I am frequently asked whether The Pink Kit is making a political statement about childbirth.
I'm more frequently told that The Pink Kit MUST be about natural birth, alternative and even anti-medical and pro-home birth and midwives.
Sometimes when you have a job, your personal opinions are different from your job description. As a trustee to Common Knowledge Trust, I have to consistently and clearly give the same message about The Pink Kit Method For Birthing Better®.
However, I have to admit. I personally hold the same opinion.
So, let's get down to it. NO, emphatically, NO ... The Pink Kit is not making a political statement about birth.
However, The Pink Kit is making a SOCIAL statement and that social statement evolved along with the skills from hundreds of families in the 1970s. No, we didn't get together and brainstorm. No, we didn't take the skills from other systems.
No, there is no scientific basis:
- For knowing your body.
- Learning how to work with your baby' s efforts to be born.
- Working together in partnership with your husband, friend or relative.
- For feeling confident about how to use your skills in whatever birth you have ... because giving birth is an activity.
Over the years we have received information about women who work as midwives and doulas who are 'teaching' other birth professionals these skills yet are doing little or nothing to directly get the skills to expectant parents ... nor encouraging those they are teaching to also grow a skilled birthing population.
This is not a political issue. It's a social issue and tells us something about what we value and how we symbolically treat each other as women.
On 7 January I wrote an entry about a conversation I had with a woman who works as a midwife and her thoughts about becoming more skilled.
That's the story of one woman who might work with a number of families during the years she is in practice. But what about all the other expectant parents? And what does it mean if she takes the approach of being the practitioner who 'owns' these skills?
There is no doubt that the families who were the foundation of these skills fully gripped the reality and benefit of having their own set of skills. Too many birth plans changed. Too many birth providers were unexpectedly occupied elsewhere on the day of the birth. Too many medical issues prevented the preferred choices. Too many, many other issues made the 'perfect birth' improbable.
Isn't that what so many people want with their birth? A perfect birth and perfect baby.
We seemed to be screaming that we deserved, were entitled and required a perfect birth ... just like an apple with no bruises.
Then reality struck. We had to do it ourselves. If we wanted a perfect birth, we had to accept less then perfect along with our imperfect lives. If we expected others to give us a perfect experience then we were often disappointed, angry and let down.
If we believed wishful thinking would produce that rapturous experience, we were startled into reality with the first few really painful contractions.

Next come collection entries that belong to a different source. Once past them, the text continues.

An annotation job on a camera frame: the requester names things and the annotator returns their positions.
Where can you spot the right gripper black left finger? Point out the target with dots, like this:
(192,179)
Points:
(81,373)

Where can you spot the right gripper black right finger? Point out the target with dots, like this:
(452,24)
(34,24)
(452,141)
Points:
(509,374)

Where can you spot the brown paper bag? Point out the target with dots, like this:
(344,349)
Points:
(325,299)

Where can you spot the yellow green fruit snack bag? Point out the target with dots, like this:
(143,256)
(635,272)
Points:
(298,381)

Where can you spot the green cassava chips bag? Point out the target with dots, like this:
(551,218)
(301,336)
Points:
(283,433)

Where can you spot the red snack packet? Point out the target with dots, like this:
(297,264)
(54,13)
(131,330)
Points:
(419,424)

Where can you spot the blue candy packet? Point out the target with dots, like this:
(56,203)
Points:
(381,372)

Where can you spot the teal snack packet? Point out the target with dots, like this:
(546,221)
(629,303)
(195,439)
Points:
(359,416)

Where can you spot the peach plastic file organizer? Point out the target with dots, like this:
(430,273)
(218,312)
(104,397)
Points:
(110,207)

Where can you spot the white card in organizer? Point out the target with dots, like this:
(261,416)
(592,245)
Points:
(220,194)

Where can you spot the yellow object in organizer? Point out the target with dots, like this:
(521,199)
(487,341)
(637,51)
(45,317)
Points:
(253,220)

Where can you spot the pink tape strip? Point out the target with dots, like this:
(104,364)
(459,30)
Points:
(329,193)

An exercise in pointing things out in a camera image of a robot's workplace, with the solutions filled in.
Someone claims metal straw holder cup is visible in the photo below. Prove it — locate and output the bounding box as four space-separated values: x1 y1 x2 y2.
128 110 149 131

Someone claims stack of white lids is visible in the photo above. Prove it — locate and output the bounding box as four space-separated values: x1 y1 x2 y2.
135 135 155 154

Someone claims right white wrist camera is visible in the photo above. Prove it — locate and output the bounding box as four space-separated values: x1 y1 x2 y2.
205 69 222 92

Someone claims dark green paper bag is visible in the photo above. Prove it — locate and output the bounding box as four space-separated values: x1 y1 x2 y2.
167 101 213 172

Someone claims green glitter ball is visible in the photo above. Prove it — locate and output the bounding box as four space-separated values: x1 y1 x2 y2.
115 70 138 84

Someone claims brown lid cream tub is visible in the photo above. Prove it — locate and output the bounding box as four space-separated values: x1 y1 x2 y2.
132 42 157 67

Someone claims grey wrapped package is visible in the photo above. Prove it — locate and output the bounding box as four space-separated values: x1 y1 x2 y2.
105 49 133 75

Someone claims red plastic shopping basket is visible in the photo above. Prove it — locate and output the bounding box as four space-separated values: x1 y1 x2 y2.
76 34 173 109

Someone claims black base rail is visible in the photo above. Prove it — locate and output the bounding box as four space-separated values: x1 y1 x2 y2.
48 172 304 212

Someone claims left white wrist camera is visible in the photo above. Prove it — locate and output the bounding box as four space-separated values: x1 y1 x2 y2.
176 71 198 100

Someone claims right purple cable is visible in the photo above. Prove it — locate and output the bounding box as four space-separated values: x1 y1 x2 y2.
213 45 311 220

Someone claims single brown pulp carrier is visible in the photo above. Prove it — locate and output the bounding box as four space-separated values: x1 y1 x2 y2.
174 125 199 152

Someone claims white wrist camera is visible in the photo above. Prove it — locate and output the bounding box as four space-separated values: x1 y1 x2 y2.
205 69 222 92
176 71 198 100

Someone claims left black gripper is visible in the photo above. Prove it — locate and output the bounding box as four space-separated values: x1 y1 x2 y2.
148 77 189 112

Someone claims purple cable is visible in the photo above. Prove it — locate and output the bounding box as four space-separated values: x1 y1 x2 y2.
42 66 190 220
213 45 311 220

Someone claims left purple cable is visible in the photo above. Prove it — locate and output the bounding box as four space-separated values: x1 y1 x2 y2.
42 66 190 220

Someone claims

But no matter how we viewed the whole situation around us, we were left with one stark truth. We were more responsible for ourselves than we believed possible. We believed 'they would take care of me'. We believed 'we have no choices'. We believed 'birth is unknown therefore unknowable'.

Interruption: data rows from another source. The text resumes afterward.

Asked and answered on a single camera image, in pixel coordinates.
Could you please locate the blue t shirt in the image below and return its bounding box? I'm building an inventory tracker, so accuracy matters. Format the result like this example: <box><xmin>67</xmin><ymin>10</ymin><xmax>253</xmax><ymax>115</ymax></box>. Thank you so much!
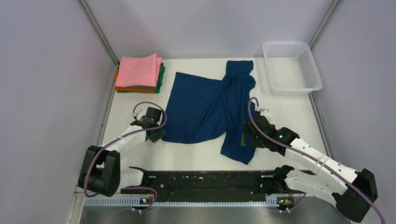
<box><xmin>162</xmin><ymin>61</ymin><xmax>256</xmax><ymax>165</ymax></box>

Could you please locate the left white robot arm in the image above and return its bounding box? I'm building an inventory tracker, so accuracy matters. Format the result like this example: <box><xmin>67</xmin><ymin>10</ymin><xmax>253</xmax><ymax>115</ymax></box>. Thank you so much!
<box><xmin>78</xmin><ymin>107</ymin><xmax>167</xmax><ymax>197</ymax></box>

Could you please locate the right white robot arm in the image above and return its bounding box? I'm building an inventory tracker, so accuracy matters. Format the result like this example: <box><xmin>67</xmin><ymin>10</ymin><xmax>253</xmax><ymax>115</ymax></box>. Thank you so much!
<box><xmin>241</xmin><ymin>115</ymin><xmax>378</xmax><ymax>223</ymax></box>

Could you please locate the pink folded t shirt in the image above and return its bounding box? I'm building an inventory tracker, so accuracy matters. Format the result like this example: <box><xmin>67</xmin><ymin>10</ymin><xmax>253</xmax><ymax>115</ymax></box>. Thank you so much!
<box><xmin>115</xmin><ymin>53</ymin><xmax>163</xmax><ymax>87</ymax></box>

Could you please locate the green folded t shirt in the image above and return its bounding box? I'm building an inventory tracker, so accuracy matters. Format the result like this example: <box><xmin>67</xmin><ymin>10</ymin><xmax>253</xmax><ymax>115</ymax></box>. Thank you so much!
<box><xmin>114</xmin><ymin>63</ymin><xmax>165</xmax><ymax>94</ymax></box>

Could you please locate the grey folded t shirt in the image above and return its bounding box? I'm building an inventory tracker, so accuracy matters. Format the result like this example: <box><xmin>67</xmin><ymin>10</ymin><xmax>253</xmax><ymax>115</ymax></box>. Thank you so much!
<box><xmin>136</xmin><ymin>63</ymin><xmax>165</xmax><ymax>91</ymax></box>

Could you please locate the white plastic basket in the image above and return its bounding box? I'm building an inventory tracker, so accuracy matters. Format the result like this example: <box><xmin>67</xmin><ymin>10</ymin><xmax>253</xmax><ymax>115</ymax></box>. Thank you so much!
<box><xmin>262</xmin><ymin>41</ymin><xmax>323</xmax><ymax>96</ymax></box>

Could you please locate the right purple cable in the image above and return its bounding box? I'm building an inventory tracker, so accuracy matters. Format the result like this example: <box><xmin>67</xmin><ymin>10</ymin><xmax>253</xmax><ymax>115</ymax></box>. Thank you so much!
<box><xmin>247</xmin><ymin>97</ymin><xmax>387</xmax><ymax>224</ymax></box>

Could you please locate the purple cable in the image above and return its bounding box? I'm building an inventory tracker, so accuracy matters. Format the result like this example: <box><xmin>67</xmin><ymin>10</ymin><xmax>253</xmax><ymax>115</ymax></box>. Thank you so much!
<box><xmin>83</xmin><ymin>101</ymin><xmax>168</xmax><ymax>198</ymax></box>
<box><xmin>247</xmin><ymin>97</ymin><xmax>387</xmax><ymax>224</ymax></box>

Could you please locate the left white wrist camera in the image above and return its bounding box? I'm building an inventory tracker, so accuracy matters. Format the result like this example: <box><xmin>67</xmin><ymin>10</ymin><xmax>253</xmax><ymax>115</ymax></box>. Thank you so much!
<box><xmin>132</xmin><ymin>109</ymin><xmax>147</xmax><ymax>121</ymax></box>

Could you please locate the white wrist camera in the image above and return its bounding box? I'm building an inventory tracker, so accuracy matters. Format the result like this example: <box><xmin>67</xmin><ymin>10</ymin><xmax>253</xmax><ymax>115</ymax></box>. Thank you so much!
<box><xmin>255</xmin><ymin>107</ymin><xmax>272</xmax><ymax>120</ymax></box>
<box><xmin>132</xmin><ymin>109</ymin><xmax>147</xmax><ymax>121</ymax></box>

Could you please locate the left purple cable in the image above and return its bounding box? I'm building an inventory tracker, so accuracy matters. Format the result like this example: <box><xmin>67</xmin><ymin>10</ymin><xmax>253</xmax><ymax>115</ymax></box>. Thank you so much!
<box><xmin>83</xmin><ymin>101</ymin><xmax>168</xmax><ymax>198</ymax></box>

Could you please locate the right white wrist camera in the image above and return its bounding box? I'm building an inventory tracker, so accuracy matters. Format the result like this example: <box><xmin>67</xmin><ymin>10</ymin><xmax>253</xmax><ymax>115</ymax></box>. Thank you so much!
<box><xmin>255</xmin><ymin>107</ymin><xmax>272</xmax><ymax>120</ymax></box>

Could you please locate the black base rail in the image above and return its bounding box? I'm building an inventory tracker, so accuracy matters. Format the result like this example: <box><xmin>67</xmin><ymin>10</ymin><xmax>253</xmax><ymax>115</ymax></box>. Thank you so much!
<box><xmin>120</xmin><ymin>170</ymin><xmax>294</xmax><ymax>203</ymax></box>

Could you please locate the white slotted cable duct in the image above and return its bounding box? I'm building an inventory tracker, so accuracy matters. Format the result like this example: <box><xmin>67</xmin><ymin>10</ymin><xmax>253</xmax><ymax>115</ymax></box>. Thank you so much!
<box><xmin>85</xmin><ymin>195</ymin><xmax>292</xmax><ymax>208</ymax></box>

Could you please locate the left aluminium frame post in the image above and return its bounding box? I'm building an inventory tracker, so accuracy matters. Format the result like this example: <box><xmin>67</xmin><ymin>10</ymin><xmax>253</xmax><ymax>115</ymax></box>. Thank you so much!
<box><xmin>77</xmin><ymin>0</ymin><xmax>120</xmax><ymax>67</ymax></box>

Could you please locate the aluminium frame post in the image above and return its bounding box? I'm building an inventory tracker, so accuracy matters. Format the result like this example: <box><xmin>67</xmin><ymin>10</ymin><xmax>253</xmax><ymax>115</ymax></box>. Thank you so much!
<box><xmin>309</xmin><ymin>0</ymin><xmax>343</xmax><ymax>49</ymax></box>
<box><xmin>77</xmin><ymin>0</ymin><xmax>120</xmax><ymax>67</ymax></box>

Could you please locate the right aluminium frame post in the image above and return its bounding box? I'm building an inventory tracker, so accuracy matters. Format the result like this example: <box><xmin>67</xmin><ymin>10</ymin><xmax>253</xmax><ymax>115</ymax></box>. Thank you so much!
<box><xmin>309</xmin><ymin>0</ymin><xmax>343</xmax><ymax>49</ymax></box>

This all changed once the skills evolved into what has become The Pink Kit Method For Birthing Better®.
Then the question immediately surfaced once the Pink Kit resources became publicly available ... who should 'teach' or 'do' the skills.
From the view point of CKT this wasn't even a question or a thought. The skills come from us ... women and men who are having babies. And the skills need to remain with us.

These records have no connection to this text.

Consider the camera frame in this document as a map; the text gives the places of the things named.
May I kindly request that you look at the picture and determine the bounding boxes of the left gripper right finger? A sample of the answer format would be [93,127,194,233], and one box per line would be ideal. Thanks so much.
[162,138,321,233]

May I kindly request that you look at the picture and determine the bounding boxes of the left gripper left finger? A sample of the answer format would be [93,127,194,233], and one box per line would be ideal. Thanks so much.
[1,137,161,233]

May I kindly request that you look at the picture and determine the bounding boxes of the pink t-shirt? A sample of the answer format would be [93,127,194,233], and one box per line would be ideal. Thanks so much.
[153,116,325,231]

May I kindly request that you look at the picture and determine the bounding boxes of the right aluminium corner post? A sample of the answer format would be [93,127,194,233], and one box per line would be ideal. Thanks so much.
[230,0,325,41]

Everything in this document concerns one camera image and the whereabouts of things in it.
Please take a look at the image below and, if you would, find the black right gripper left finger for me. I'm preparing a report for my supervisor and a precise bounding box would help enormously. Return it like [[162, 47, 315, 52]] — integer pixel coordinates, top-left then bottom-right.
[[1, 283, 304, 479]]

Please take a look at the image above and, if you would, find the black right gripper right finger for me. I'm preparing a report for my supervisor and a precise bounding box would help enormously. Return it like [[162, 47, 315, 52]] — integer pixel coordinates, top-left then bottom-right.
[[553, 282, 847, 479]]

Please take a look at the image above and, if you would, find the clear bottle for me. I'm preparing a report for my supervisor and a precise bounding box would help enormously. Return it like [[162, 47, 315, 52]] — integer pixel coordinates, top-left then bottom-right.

If these skills are co-opted by birth professionals then we socially perpetuate the situation we have now ... women who don't know how to birth and fathers who don't know how to help them.
The social symbolism is profound. We either continue to reduce the role of expectant parents, keep them feeling afraid, reliant on their provider and in fact ... a child OR we socially grow a new value that equates being pregnant with learning how to birth/coach for whatever birth unfolds.
When we look at the world what do we want for ourselves? Do we want the necessary and essential skills that help us navigate through this incredible and dynamic, life transforming event ... even if the delivery is surgical OR do we want to remain passive looking for someone to save us.
Look at your own life. Do you feel more comfortable when you have skills to fulfill whatever task is facing you?
If you need a teacher of The Pink Kit then use The Pink Kit Package. It is your teacher.
If you are a birth professional who is teaching or doing the PK skills on your clients, think bigger and become conscious that you are perpetuating a type of reliance that can tire you and cause your clients to either overly admire you or be angry you didn't meet their expectations.
If you are a birth professional who is teaching other birth professionals these skills then at least get them to become wholesalers and/or affiliates of The Pink Kit and in parallel grow a skilled birthing population.
The Pink Kit skills were not developed to become midwifery or doula skills, they evolved from us ... we ... who were giving birth. Let's grow that empowerment in more of us.